[Source data]

===

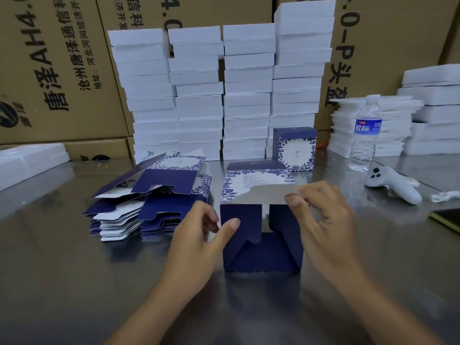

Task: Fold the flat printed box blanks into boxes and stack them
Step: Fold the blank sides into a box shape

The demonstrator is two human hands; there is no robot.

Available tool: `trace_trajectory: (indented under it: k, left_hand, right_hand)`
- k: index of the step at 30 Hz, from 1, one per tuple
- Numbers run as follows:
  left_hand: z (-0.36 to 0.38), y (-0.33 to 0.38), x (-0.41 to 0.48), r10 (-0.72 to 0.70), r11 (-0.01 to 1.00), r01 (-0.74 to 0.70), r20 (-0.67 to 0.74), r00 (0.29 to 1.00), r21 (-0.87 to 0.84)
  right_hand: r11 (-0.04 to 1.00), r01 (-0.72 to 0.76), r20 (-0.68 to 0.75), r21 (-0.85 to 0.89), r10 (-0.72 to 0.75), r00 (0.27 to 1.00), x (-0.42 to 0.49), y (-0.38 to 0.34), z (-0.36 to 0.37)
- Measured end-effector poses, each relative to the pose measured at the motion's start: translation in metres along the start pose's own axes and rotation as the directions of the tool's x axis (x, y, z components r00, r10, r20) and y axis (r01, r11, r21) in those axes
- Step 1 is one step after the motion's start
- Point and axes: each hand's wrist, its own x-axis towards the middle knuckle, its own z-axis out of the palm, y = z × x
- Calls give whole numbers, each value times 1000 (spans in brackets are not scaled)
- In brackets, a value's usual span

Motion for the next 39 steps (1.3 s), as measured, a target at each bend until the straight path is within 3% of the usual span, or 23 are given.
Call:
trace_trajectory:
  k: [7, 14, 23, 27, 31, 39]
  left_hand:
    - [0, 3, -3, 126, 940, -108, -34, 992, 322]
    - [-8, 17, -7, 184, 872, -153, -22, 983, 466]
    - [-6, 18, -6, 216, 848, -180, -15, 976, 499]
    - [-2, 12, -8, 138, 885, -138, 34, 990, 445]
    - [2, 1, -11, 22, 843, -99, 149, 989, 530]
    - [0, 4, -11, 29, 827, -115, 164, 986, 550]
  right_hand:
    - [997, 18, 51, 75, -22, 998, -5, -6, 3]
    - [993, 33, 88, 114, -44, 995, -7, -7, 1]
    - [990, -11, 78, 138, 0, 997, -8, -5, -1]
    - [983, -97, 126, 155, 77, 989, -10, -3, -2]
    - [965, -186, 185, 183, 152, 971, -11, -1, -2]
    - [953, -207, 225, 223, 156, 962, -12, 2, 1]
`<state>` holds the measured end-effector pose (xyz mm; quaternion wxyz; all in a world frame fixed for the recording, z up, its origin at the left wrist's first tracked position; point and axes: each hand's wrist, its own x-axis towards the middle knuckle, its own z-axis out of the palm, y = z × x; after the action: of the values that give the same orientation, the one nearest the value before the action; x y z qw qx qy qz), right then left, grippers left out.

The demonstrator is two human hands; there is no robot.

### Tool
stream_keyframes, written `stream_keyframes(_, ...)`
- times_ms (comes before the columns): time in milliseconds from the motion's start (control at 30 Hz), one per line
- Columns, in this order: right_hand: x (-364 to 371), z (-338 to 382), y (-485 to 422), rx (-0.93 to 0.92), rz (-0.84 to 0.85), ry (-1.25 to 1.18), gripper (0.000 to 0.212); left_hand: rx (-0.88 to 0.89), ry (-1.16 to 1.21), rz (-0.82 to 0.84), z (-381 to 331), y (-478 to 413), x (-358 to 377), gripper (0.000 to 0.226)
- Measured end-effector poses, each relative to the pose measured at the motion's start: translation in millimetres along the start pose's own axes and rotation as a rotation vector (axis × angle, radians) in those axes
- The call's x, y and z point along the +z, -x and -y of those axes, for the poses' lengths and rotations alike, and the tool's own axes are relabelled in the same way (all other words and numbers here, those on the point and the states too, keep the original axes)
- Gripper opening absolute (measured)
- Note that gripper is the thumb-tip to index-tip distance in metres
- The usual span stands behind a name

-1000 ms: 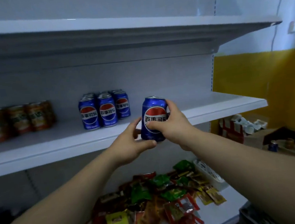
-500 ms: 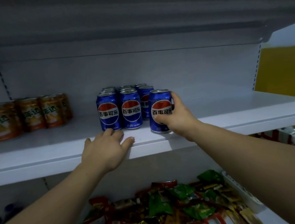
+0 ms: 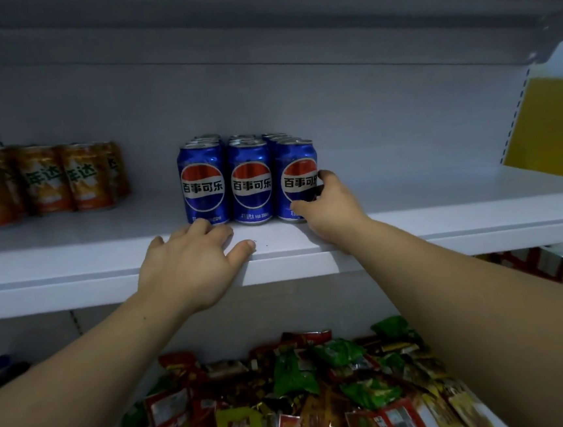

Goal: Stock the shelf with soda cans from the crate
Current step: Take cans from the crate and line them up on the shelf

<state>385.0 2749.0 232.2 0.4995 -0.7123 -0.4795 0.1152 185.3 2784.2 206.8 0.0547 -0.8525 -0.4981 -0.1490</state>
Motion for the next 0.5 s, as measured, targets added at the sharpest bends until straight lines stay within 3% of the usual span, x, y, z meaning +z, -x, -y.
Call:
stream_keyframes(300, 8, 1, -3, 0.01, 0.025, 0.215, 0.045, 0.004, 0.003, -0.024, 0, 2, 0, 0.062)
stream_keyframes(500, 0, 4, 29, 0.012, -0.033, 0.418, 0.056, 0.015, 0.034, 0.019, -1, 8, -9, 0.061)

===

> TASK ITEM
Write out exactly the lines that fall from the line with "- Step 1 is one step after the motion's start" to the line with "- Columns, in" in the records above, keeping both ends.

> ANSWER SPACE
- Step 1 is one step after the motion's start
- Point and axes: each hand's wrist, its own x-axis towards the middle knuckle, its own z-axis out of the palm, y = z × x
- Calls give whole numbers, each value times 1000 (spans in brackets are not scaled)
- In brackets, a value's usual span

Motion for the next 39 steps (1.3 s), as measured, a target at each bend until the straight path is within 3% of the usual span, or 23 are given.
Call:
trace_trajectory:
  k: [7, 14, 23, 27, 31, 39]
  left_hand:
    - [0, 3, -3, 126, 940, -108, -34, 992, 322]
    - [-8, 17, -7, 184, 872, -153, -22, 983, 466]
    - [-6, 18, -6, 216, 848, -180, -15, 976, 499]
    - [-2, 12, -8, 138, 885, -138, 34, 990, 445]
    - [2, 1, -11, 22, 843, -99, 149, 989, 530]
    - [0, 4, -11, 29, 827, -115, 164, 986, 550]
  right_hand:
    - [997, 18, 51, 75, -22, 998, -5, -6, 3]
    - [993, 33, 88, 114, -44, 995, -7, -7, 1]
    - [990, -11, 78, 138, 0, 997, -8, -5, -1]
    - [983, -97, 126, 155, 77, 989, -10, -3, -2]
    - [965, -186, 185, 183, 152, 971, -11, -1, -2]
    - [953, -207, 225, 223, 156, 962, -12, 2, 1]
`<state>` holds the measured end-effector pose (xyz mm; quaternion wxyz; all in a world frame fixed for the recording, z up, its origin at the left wrist's first tracked position; point and axes: each hand's wrist, its own x-axis towards the middle knuckle, its own z-axis out of the palm, y = z × x; after the action: of the values that give the same orientation, the one nearest the value before the action; x y z qw qx qy qz), right then left, grippers left out.

The demonstrator is two human hands; there is no robot.

### Tool
stream_keyframes, written `stream_keyframes(_, ...)`
- times_ms (comes before the columns): time in milliseconds from the motion's start (control at 30 Hz), one per line
- Columns, in this order: right_hand: x (-364 to 371), z (-338 to 382), y (-485 to 422), rx (-0.93 to 0.92), rz (-0.84 to 0.85), ry (-1.25 to 1.18), gripper (0.000 to 0.212); left_hand: rx (-0.88 to 0.89), ry (-1.16 to 1.21), rz (-0.82 to 0.84), z (-381 to 331), y (-478 to 413), x (-358 to 377), gripper (0.000 to 0.226)

No further work remains in this exercise.